El jefe de fracción de Pueblo Soberano, Nogui Acosta, celebró la aprobación en primer debate de la reforma a la ley de radio y televisión. El diputado aseguró que la iniciativa hace justicia a los costarricenses tras 70 años de vigencia de la norma anterior.
Acosta señaló que las frecuencias de radio y televisión pertenecen a todos los costarricenses, pero algunos concesionarios pagaban una miseria por su uso. La reforma autoriza el cobro de un canon y devuelve la propiedad del espectro radioeléctrico al Estado.
«Después de 70 años hoy le hacemos justicia a los costarricenses. La frecuencia es de radio y de televisión, no pertenece a todos, pero algunos pagaban una miseria por el uso de estas frecuencias»
El legislador explicó que el proyecto no solo constituye el valor de las frecuencias, sino que también protege a los pequeños empresarios que brindan información a la población. La iniciativa contempla beneficios para emisoras religiosas, culturales y aquellas ubicadas en zonas rurales.
Acosta destacó que las pequeñas radiodifusoras no están haciendo negocio con la frecuencia, por lo que la reforma les brinda un respaldo. El diputado también mencionó a las estaciones de televisión dentro de los alcances de la nueva normativa.

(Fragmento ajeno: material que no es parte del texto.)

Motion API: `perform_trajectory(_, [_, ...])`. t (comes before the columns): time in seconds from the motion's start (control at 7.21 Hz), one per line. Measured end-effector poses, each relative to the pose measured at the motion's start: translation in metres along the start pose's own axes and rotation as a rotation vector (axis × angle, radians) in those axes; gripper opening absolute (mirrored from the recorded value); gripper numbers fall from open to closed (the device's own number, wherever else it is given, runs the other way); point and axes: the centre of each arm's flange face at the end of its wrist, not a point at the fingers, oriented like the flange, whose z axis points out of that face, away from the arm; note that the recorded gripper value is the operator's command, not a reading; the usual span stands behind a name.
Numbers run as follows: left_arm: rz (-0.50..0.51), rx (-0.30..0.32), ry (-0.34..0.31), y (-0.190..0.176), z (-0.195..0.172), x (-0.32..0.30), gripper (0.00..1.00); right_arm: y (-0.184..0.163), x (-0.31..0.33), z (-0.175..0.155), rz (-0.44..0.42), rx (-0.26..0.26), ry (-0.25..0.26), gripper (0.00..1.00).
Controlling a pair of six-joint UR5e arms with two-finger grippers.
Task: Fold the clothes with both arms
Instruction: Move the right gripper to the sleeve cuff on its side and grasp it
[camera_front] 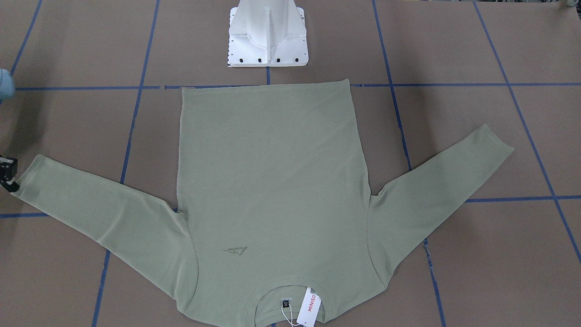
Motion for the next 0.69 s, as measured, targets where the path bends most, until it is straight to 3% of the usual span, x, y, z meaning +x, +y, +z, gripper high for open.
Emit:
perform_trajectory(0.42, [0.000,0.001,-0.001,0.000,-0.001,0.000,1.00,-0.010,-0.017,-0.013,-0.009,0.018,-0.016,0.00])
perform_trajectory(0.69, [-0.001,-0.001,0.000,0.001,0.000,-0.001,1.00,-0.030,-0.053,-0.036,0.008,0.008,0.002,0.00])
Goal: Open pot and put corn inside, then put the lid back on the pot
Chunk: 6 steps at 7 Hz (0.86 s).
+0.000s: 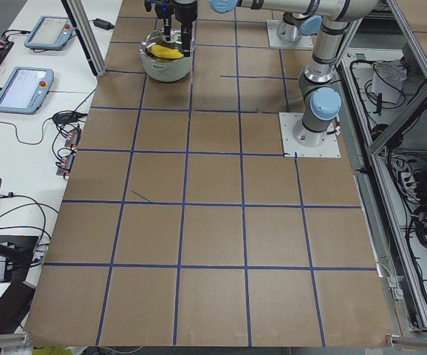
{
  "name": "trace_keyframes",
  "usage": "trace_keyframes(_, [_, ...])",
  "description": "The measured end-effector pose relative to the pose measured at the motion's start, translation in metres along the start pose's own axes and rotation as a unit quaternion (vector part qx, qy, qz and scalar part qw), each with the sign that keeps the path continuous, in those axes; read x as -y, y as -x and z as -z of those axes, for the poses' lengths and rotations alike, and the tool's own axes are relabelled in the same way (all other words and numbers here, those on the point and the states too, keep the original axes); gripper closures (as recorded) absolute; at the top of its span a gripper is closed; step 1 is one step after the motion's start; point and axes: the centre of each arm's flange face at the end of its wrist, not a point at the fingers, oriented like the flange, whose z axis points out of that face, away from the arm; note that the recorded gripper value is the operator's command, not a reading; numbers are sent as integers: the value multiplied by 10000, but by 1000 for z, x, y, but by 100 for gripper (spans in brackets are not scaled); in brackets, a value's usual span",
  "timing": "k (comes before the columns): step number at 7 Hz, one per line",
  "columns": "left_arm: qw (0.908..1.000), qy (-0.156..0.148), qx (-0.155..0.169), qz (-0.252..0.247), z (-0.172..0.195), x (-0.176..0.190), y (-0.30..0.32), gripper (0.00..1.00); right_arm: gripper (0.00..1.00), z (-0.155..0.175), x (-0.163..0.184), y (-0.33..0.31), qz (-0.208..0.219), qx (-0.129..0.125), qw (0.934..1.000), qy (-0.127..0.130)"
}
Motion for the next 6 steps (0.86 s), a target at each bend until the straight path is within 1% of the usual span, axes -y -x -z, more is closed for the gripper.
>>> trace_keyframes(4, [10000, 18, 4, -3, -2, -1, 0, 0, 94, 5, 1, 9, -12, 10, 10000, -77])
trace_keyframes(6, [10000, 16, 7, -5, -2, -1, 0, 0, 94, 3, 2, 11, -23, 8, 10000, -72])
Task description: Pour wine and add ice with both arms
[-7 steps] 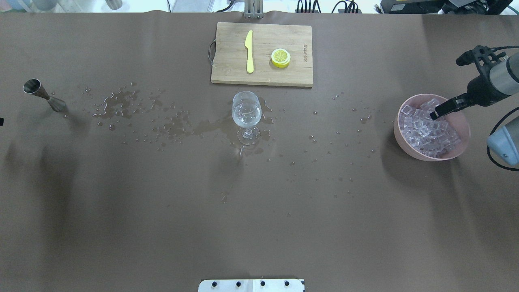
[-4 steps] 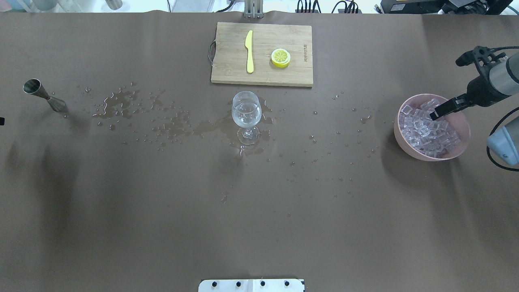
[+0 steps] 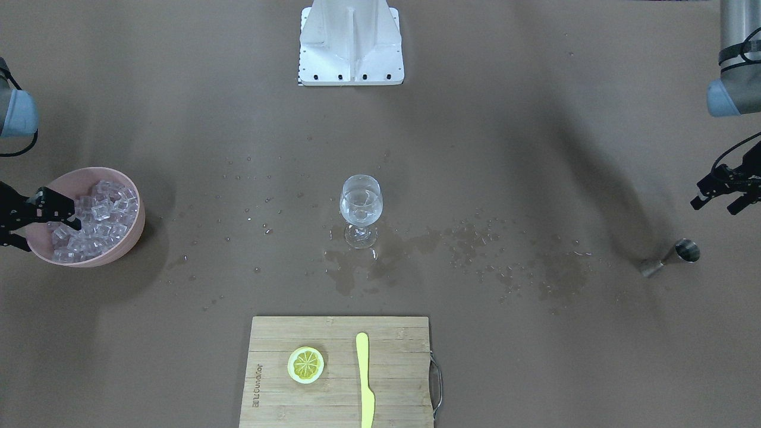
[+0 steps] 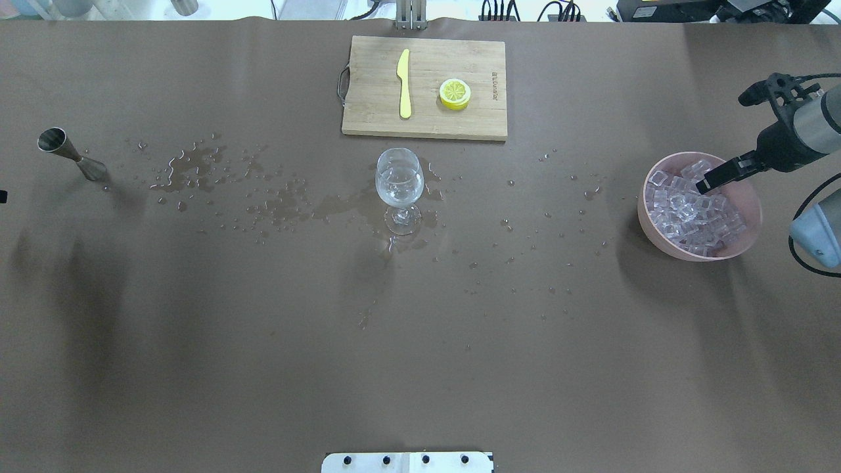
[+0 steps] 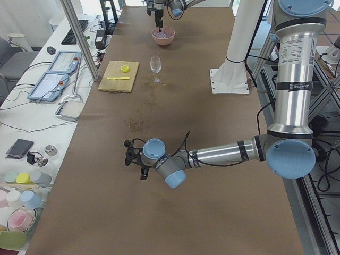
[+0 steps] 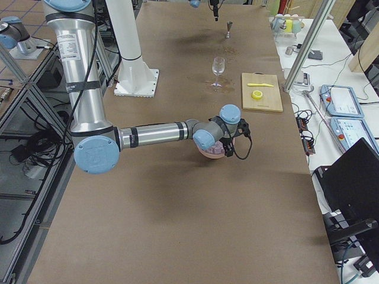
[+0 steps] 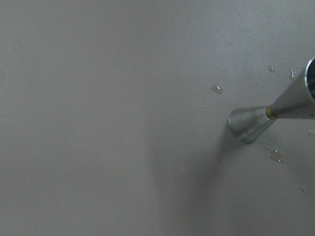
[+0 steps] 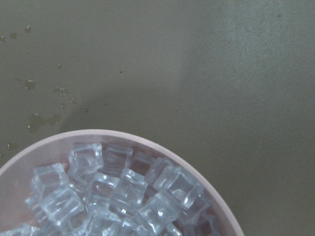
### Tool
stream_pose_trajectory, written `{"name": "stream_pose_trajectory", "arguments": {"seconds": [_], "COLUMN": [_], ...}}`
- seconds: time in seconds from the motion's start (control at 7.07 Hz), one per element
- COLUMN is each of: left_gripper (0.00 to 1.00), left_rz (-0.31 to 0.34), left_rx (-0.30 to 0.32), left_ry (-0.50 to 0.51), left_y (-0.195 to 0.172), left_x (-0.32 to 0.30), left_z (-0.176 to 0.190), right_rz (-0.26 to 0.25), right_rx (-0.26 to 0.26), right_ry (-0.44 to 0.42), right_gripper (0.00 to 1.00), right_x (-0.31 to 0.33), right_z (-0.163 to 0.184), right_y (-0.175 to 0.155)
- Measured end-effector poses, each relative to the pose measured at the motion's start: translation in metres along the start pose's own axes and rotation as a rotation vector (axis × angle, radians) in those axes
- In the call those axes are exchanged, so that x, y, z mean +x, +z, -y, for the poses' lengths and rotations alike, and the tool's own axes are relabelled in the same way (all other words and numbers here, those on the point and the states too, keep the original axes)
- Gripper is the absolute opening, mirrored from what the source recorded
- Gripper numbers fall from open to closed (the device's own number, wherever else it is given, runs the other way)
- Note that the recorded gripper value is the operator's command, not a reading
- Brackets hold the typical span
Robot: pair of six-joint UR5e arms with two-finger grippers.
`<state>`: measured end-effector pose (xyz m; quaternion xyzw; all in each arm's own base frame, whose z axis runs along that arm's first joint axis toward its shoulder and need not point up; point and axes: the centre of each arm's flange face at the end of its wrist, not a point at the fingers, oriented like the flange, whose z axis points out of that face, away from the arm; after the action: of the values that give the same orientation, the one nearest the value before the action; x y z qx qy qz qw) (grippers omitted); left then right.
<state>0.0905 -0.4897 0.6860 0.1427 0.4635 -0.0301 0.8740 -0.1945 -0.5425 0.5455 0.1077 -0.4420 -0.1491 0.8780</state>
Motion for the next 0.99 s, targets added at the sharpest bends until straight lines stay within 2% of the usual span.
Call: {"name": "stream_pose_trajectory", "arguments": {"seconds": [0.57,0.99], "left_gripper": [0.98,0.98], "left_rz": [0.001,0.006], "left_rx": [0.001,-0.001], "left_ry": [0.005,0.056], "left_y": [-0.001,-0.001], "left_x": [0.001,0.000], "left_z": [0.000,0.001], "right_rz": [0.002,-0.002], "right_rx": [0.010,0.044], "right_ry": [-0.003,0.011], "right_gripper": [1.00,1.00], "right_x": [-0.002,0.006], "right_z": [0.002,0.007], "right_y": [-0.005,-0.026]}}
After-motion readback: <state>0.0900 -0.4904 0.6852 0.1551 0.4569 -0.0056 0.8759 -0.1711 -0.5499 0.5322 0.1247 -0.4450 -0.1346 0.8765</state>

Protección a pequeñas emisoras y medios locales
El jefe de fracción oficialista subrayó que la reforma hace justicia con las pequeñas radiodifusoras y con las emisoras religiosas y culturales. Según Acosta, estos medios cumplen una función social en sus comunidades y no obtienen grandes ganancias económicas.
El diputado insistió en que el proyecto protege a los pequeños empresarios que hoy llevan información a los costarricenses. La iniciativa busca equilibrar la situación entre los grandes concesionarios y los medios comunitarios.
«Hacemos justicia con las pequeñas radiodifusoras, con las emisoras religiosas, las culturales, las que están en zonas rurales y que no están haciendo clavo de oro con la frecuencia»
La reforma a la ley de radio y televisión fue aprobada en primer debate y ahora deberá enfrentar una segunda votación en el plenario legislativo. El proyecto establece el cobro de un canon por el uso de las frecuencias, un mecanismo que no existía en la legislación anterior.
Acosta concluyó que la iniciativa constituye el valor real de las frecuencias y garantiza que el espectro radioeléctrico siga siendo propiedad de los costarricenses. La discusión en segundo debate definirá el futuro de la normativa.